Hobson's Island is the last novel by the Polish-British writer Stefan Themerson. The plot revolves around the eponymous lonely island, inhabited for years solely by the Shepherd family, before, in the late eighties, it suddenly becomes a point of interest to several powerful people and organizations.

Serious and philosophical with a dash of comedy, the novel shares its setting with Themerson's previous novels and is, in a way, a conclusion to this universe.

Tropes used in Hobson's Island include:
  • Anachronic Order
  • Brother-Sister Incest: Georgina and Gregory Shepherd get married and even have kids. Georgina pulls off a scheme to conceal her identity from visitors.
  • Bulungi: Bukumla. The dictator is one of the viewpoint characters.
  • Death Faked for You: When the dictator of Bukumla is saved, a corpse of one of the revolutionaries is left hanging on a branch and wearing his medals. It's implied that as far as the people want to know, that's the dictator hanging.
  • Die Laughing: What happens to those who touch the bio-weapon monkeys.
  • Double Consciousness: Georgina Shepherd adopts the false identity of "Geraldina Stubbs" for purpose of marrying her brother. At times, she has trouble distinguishing whether she's one person or two.
  • Dramatis Personae
  • Everybody's Dead, Dave: By the end everybody on the island are dead, or, in one case, insane.

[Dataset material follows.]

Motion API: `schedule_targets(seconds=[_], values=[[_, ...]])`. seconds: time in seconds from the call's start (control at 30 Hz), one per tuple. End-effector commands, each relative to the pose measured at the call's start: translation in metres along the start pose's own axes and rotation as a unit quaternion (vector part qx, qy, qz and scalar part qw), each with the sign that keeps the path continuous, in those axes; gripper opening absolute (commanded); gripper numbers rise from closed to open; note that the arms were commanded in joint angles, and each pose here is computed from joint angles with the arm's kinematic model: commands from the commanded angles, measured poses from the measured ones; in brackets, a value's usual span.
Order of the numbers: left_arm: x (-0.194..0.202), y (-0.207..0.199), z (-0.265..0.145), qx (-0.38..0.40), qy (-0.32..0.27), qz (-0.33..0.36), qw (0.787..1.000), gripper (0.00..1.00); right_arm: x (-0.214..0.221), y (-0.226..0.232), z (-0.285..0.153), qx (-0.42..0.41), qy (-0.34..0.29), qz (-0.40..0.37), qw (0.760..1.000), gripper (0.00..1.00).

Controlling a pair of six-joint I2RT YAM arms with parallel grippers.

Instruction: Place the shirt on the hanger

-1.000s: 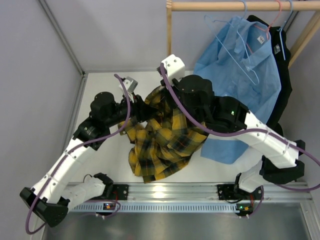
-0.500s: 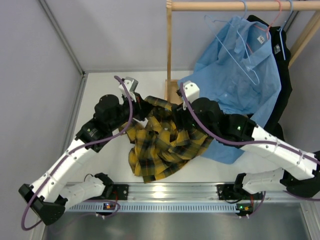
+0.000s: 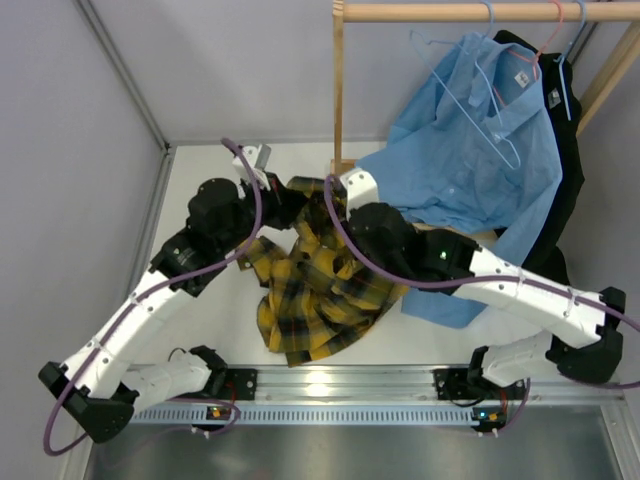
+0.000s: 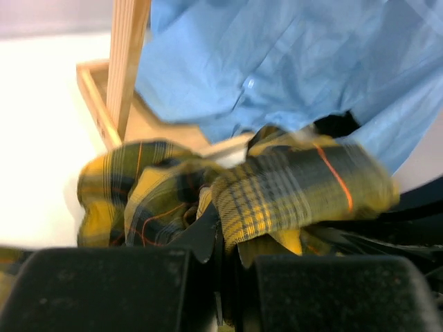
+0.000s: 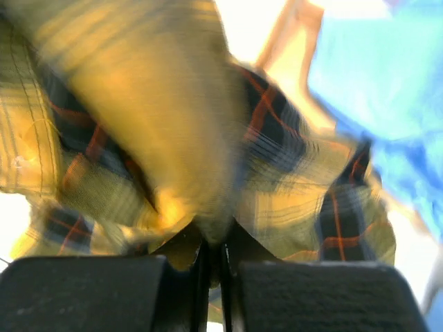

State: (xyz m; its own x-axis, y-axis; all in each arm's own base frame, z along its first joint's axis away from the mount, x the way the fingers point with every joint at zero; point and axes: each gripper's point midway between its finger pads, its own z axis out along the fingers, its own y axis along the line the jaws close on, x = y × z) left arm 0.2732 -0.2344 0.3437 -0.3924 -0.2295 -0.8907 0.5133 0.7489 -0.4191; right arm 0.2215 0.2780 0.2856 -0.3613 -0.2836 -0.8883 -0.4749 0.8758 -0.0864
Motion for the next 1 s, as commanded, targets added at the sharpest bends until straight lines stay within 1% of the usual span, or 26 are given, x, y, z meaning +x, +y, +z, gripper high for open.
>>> schedule_targets(seconds=[0.0, 0.03, 0.07, 0.1, 0.13, 0.17, 0.23, 0.27, 0.3, 0.33, 0.37, 0.4, 0.43, 0.47, 0.5, 0.53, 0.57, 0.6, 0.63, 0.67, 0.73, 0.77, 0.83, 0.87, 0.93, 0.97], values=[[-0.123, -0.061, -0.064, 0.082, -0.172, 0.051, 0.980, 0.00, -0.135, 0.016, -0.043, -0.050, -0.151, 0.018, 0.987, 0.00], [-0.143, -0.070, -0.077, 0.092, -0.197, 0.065, 0.974, 0.00, -0.158, 0.019, -0.056, -0.061, -0.170, 0.010, 0.984, 0.00], [-0.185, -0.092, -0.111, 0.114, -0.252, 0.095, 0.956, 0.00, -0.176, 0.028, -0.075, -0.087, -0.179, -0.005, 0.980, 0.00], [-0.204, -0.104, -0.123, 0.127, -0.273, 0.111, 0.947, 0.00, -0.232, 0.022, -0.110, -0.096, -0.240, -0.001, 0.966, 0.00], [-0.221, -0.116, -0.138, 0.142, -0.294, 0.127, 0.936, 0.00, -0.251, 0.025, -0.127, -0.105, -0.262, -0.008, 0.959, 0.00], [-0.250, -0.141, -0.177, 0.179, -0.338, 0.158, 0.911, 0.00, -0.287, 0.009, -0.176, -0.114, -0.326, -0.004, 0.939, 0.00], [-0.266, -0.159, -0.189, 0.204, -0.356, 0.189, 0.892, 0.00, -0.301, 0.014, -0.190, -0.100, -0.356, -0.021, 0.929, 0.00], [-0.272, -0.163, -0.196, 0.207, -0.366, 0.205, 0.884, 0.00, -0.292, 0.026, -0.185, -0.090, -0.349, -0.064, 0.930, 0.00], [-0.278, -0.164, -0.198, 0.204, -0.374, 0.205, 0.881, 0.00, -0.295, 0.014, -0.198, -0.086, -0.365, -0.049, 0.926, 0.00], [-0.273, -0.164, -0.192, 0.209, -0.365, 0.207, 0.883, 0.00, -0.288, 0.014, -0.196, -0.084, -0.360, -0.050, 0.928, 0.00], [-0.265, -0.165, -0.186, 0.218, -0.352, 0.205, 0.887, 0.00, -0.258, 0.034, -0.167, -0.082, -0.325, -0.084, 0.939, 0.00], [-0.254, -0.167, -0.181, 0.237, -0.338, 0.204, 0.888, 0.00, -0.250, 0.015, -0.174, -0.072, -0.330, -0.070, 0.939, 0.00], [-0.223, -0.156, -0.157, 0.239, -0.300, 0.191, 0.903, 0.00, -0.246, 0.009, -0.172, -0.057, -0.334, -0.047, 0.940, 0.00], [-0.205, -0.150, -0.147, 0.247, -0.283, 0.161, 0.913, 0.00, -0.216, 0.009, -0.146, -0.028, -0.298, -0.050, 0.953, 0.00], [-0.188, -0.142, -0.138, 0.247, -0.274, 0.138, 0.919, 0.00, -0.206, -0.009, -0.149, -0.016, -0.294, -0.032, 0.955, 0.00], [-0.152, -0.122, -0.122, 0.245, -0.277, 0.111, 0.922, 0.00, -0.193, -0.019, -0.144, 0.002, -0.282, -0.019, 0.959, 0.00], [-0.132, -0.115, -0.117, 0.254, -0.270, 0.060, 0.927, 0.00, -0.162, -0.026, -0.124, 0.043, -0.249, -0.010, 0.968, 0.00], [-0.115, -0.103, -0.111, 0.249, -0.273, 0.029, 0.929, 0.00, -0.149, -0.045, -0.129, 0.059, -0.246, 0.012, 0.967, 0.00], [-0.109, -0.092, -0.112, 0.238, -0.302, -0.010, 0.923, 0.00, -0.133, -0.053, -0.125, 0.071, -0.235, 0.026, 0.969, 0.00], [-0.063, -0.070, -0.096, 0.223, -0.270, -0.054, 0.935, 0.00, -0.096, -0.052, -0.106, 0.081, -0.200, 0.038, 0.976, 0.00], [-0.038, -0.048, -0.084, 0.179, -0.275, -0.105, 0.939, 0.00, -0.062, -0.063, -0.102, 0.070, -0.179, 0.071, 0.979, 0.00], [-0.010, -0.036, -0.069, 0.156, -0.250, -0.115, 0.949, 0.00, -0.027, -0.053, -0.090, 0.036, -0.152, 0.080, 0.985, 0.00], [0.016, -0.036, -0.055, 0.140, -0.216, -0.118, 0.959, 0.00, 0.007, -0.041, -0.077, -0.008, -0.120, 0.098, 0.988, 0.00], [0.028, -0.031, -0.046, 0.116, -0.197, -0.114, 0.967, 0.00, 0.040, -0.036, -0.064, -0.009, -0.092, 0.111, 0.990, 0.00], [0.052, -0.028, -0.027, 0.078, -0.153, -0.101, 0.980, 0.00, 0.065, -0.041, -0.061, -0.009, -0.079, 0.138, 0.987, 0.00], [0.066, -0.014, -0.020, 0.035, -0.128, -0.091, 0.987, 0.00, 0.086, -0.044, -0.055, -0.004, -0.066, 0.157, 0.985, 0.00]])
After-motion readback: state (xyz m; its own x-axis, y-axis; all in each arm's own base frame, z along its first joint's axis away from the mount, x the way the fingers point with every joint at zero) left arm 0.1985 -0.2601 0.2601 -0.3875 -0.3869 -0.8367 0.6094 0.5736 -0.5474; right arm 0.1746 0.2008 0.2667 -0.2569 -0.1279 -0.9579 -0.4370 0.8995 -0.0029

  • Hollywood Atheist: Sean D'Earth loses his faith as a boy when his mother dies and a prayer to God fails to bring her back.
  • The Place
  • Reincarnation: The original Thomas Hobson, owner of the island, believed in reincarnation, and even bequeathed all his possessions to whoever is born at the exact moment of his death, so that he could keep his wealth across reincarnations. It's implied he does get reincarnated, first as a cow, and later as Georgina Shepherd. Georgina, in any case, has oddly vivid memories of Matilda the cow despite being born after its death.
  • The Speechless: Nemo, a stranger who made it onto the island on a raft one day and said no word since. It's suggested he's taken a vow of silence. Except he apparently believes his vow doesn't include constructed languages.
  • Unfortunate Names: The reason Sean D'Eath changed his last name to D'Earth.